▶ **Work instruction**
Which lines below hold the word "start"? Copy all of them.

▶ **The data**

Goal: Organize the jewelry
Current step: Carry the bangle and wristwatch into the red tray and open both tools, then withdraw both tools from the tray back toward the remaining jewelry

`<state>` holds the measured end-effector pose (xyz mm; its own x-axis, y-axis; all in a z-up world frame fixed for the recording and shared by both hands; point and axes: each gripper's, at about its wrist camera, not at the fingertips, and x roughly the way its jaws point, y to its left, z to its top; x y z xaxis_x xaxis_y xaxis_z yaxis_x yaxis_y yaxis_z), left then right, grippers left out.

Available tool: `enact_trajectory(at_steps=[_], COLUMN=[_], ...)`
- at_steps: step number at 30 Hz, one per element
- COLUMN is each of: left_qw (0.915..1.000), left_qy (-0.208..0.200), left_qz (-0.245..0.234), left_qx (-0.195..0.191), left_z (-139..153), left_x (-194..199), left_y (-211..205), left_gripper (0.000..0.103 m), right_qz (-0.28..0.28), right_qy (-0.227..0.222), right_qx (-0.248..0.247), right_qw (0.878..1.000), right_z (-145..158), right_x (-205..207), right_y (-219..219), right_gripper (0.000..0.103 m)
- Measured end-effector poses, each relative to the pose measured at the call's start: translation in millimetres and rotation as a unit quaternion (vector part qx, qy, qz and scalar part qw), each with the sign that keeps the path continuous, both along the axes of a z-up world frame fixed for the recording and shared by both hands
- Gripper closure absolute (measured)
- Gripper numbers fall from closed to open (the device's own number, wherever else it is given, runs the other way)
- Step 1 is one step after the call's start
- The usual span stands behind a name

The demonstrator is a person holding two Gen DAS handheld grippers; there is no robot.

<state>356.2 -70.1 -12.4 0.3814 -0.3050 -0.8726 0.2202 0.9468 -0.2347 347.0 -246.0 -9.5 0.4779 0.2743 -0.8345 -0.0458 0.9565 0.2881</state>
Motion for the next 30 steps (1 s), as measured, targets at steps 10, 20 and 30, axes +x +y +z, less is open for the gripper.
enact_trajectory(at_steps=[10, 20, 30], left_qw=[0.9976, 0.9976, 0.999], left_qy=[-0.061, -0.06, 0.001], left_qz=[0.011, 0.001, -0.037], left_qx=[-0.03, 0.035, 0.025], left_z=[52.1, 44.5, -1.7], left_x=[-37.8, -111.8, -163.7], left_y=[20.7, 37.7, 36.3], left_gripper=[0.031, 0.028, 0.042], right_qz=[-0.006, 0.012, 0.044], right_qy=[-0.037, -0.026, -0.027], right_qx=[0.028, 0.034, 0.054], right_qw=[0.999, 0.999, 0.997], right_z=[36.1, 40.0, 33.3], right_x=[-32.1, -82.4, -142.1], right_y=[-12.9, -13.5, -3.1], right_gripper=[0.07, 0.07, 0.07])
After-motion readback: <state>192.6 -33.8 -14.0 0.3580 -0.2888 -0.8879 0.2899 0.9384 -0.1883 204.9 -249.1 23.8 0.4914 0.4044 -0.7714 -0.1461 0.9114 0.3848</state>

▶ **Response to the exercise**
- Measured end-effector poses, each relative to the pose measured at the call's start: translation in millimetres and rotation as a unit quaternion (vector part qx, qy, qz and scalar part qw), each with the sign that keeps the path continuous, both along the axes of a z-up world frame fixed for the recording and shared by both hands
- Step 1 is one step after the call's start

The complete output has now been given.